__Task directions__. The lines to find are those in the entries that hold the word "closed"; copy every one of them.

----- Excerpted data -----

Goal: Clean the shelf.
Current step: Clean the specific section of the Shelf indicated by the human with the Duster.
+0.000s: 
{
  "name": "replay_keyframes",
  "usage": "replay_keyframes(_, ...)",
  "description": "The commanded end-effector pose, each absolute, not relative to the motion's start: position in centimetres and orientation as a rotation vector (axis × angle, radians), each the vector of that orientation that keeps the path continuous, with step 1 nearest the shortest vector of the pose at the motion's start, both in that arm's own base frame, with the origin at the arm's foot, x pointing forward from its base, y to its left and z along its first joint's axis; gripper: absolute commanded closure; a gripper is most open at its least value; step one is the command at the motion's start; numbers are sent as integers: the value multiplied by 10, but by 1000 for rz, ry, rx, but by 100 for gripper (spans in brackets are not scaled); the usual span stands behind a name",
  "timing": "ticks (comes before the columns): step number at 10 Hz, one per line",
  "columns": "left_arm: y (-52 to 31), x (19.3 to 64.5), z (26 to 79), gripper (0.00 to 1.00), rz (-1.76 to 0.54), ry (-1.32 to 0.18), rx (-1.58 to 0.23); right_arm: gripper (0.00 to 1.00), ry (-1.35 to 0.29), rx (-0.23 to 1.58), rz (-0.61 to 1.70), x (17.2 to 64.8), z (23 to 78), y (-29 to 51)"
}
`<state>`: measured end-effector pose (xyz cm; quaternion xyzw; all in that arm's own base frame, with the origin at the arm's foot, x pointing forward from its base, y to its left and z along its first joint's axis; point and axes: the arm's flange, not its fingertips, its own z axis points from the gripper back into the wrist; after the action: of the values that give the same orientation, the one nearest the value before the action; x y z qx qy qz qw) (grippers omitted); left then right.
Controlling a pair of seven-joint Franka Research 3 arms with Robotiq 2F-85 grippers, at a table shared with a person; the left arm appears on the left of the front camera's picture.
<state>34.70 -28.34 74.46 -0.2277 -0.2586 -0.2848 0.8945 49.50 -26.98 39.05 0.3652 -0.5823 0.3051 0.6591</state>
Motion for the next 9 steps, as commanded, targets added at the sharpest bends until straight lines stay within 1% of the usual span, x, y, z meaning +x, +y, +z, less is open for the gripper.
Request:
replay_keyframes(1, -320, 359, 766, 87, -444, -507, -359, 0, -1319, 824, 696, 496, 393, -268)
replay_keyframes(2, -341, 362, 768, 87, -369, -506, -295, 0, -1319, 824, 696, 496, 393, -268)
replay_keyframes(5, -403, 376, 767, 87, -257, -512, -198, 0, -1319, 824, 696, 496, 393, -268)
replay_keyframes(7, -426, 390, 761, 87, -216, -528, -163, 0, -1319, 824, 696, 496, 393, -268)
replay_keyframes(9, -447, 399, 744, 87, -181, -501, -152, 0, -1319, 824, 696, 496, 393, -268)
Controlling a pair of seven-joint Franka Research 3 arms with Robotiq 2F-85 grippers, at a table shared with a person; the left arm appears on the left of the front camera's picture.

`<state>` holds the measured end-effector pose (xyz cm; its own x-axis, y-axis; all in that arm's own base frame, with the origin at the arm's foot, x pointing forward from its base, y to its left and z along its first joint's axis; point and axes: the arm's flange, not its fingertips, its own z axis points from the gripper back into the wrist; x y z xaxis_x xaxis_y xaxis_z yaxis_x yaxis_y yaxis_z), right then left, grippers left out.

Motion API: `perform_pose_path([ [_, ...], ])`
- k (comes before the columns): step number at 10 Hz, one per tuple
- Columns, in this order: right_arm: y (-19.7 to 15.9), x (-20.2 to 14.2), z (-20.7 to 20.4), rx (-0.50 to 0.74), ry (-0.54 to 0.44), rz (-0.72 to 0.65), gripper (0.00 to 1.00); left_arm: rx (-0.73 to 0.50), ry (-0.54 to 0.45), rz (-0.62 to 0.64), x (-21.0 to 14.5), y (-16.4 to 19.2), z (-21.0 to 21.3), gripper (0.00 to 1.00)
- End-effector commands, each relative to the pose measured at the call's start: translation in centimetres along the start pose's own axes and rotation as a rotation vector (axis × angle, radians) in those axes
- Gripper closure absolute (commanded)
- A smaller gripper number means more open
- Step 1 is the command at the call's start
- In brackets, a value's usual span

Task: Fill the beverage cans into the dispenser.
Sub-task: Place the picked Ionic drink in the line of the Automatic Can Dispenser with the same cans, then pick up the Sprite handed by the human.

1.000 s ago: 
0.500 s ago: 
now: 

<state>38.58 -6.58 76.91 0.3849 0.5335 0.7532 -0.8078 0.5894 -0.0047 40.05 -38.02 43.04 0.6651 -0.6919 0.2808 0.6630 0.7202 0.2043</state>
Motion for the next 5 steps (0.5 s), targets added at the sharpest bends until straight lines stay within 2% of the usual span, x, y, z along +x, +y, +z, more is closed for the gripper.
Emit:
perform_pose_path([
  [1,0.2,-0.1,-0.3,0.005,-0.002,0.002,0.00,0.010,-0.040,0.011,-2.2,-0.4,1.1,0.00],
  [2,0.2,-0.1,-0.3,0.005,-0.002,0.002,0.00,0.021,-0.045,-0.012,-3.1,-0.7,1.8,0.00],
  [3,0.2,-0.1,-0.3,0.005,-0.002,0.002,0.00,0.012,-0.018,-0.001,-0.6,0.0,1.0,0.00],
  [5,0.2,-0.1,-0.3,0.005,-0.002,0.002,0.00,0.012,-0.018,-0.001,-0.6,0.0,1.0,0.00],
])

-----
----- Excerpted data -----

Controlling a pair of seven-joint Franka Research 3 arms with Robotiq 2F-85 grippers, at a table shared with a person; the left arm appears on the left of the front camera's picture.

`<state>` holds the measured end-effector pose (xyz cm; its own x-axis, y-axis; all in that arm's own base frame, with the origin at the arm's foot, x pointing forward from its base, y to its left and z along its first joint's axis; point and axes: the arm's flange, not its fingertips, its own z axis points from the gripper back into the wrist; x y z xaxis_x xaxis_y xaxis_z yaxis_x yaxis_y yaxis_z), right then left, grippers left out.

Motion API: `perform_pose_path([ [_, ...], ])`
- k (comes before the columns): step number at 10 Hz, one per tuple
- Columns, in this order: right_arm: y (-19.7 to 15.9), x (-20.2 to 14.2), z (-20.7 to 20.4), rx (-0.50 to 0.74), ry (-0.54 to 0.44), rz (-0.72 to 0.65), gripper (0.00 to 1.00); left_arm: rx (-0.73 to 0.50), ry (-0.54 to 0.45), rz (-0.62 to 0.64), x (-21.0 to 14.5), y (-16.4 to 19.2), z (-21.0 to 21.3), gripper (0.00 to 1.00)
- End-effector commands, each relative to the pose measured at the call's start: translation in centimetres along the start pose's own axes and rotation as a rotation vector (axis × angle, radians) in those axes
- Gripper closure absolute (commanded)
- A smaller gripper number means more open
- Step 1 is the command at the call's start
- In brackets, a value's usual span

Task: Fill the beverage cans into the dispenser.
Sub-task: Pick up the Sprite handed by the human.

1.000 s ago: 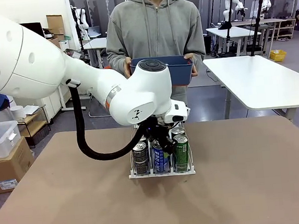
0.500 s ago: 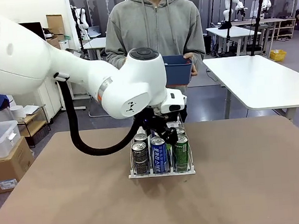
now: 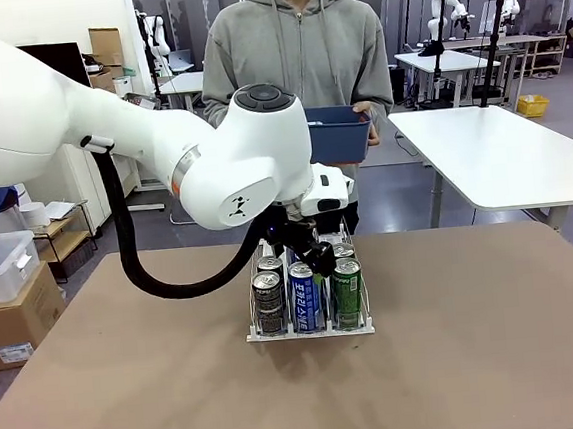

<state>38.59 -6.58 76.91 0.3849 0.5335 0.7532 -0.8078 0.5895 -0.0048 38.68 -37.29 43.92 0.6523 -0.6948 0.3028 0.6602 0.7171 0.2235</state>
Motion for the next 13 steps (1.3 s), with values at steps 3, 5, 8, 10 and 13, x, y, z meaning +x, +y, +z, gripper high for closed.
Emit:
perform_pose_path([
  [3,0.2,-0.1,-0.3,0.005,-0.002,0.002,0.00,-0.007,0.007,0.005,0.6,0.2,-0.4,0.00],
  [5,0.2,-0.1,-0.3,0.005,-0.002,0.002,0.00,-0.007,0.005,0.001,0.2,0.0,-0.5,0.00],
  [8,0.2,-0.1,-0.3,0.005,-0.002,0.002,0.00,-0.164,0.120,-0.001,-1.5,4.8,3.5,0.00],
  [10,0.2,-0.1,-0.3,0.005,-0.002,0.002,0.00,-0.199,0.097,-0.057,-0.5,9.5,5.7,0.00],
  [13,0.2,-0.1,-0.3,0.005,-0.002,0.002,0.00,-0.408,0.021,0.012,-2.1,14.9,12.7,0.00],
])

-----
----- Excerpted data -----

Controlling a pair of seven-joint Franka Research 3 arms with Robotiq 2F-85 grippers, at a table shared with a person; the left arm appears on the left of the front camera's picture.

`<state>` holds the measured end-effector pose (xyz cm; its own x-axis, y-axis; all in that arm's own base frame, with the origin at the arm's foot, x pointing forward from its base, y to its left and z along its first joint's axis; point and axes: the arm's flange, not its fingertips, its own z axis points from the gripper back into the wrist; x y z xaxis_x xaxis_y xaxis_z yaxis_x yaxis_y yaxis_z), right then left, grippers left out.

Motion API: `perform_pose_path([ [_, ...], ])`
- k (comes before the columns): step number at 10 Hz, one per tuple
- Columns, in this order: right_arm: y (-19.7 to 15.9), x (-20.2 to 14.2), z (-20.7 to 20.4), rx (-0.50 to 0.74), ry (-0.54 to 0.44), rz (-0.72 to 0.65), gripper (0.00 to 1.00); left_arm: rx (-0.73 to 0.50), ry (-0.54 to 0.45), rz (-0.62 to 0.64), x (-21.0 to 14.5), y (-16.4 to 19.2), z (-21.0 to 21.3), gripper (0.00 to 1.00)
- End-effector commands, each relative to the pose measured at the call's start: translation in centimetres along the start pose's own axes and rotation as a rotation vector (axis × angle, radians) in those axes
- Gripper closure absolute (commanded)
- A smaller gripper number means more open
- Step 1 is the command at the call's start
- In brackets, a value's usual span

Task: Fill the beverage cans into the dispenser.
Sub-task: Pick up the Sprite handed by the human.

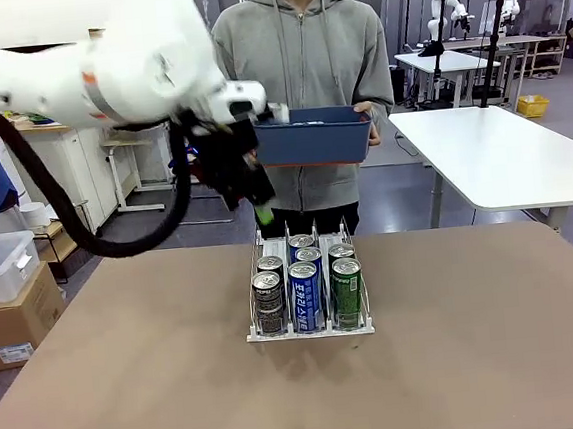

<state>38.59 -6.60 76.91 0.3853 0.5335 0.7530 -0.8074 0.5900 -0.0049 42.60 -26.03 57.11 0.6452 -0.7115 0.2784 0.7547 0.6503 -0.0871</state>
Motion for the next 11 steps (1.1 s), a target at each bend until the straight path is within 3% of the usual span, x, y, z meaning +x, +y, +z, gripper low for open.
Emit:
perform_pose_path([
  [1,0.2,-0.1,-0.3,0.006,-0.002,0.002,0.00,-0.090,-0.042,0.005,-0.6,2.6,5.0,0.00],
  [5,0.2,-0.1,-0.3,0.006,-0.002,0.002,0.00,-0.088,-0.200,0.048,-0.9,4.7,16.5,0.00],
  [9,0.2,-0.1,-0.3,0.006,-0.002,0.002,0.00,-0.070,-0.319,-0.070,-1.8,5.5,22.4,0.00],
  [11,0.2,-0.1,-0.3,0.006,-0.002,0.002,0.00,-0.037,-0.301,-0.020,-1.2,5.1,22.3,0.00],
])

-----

__Written reply__.
Motion for the next 5 steps (0.5 s), targets added at the sharpest bends until straight lines stay within 2% of the usual span, x, y, z along +x, +y, +z, more is closed for the gripper.
Motion for the next 13 steps (1.3 s), with values at steps 3, 5, 8, 10 and 13, x, y, z meaning +x, +y, +z, gripper high for closed.

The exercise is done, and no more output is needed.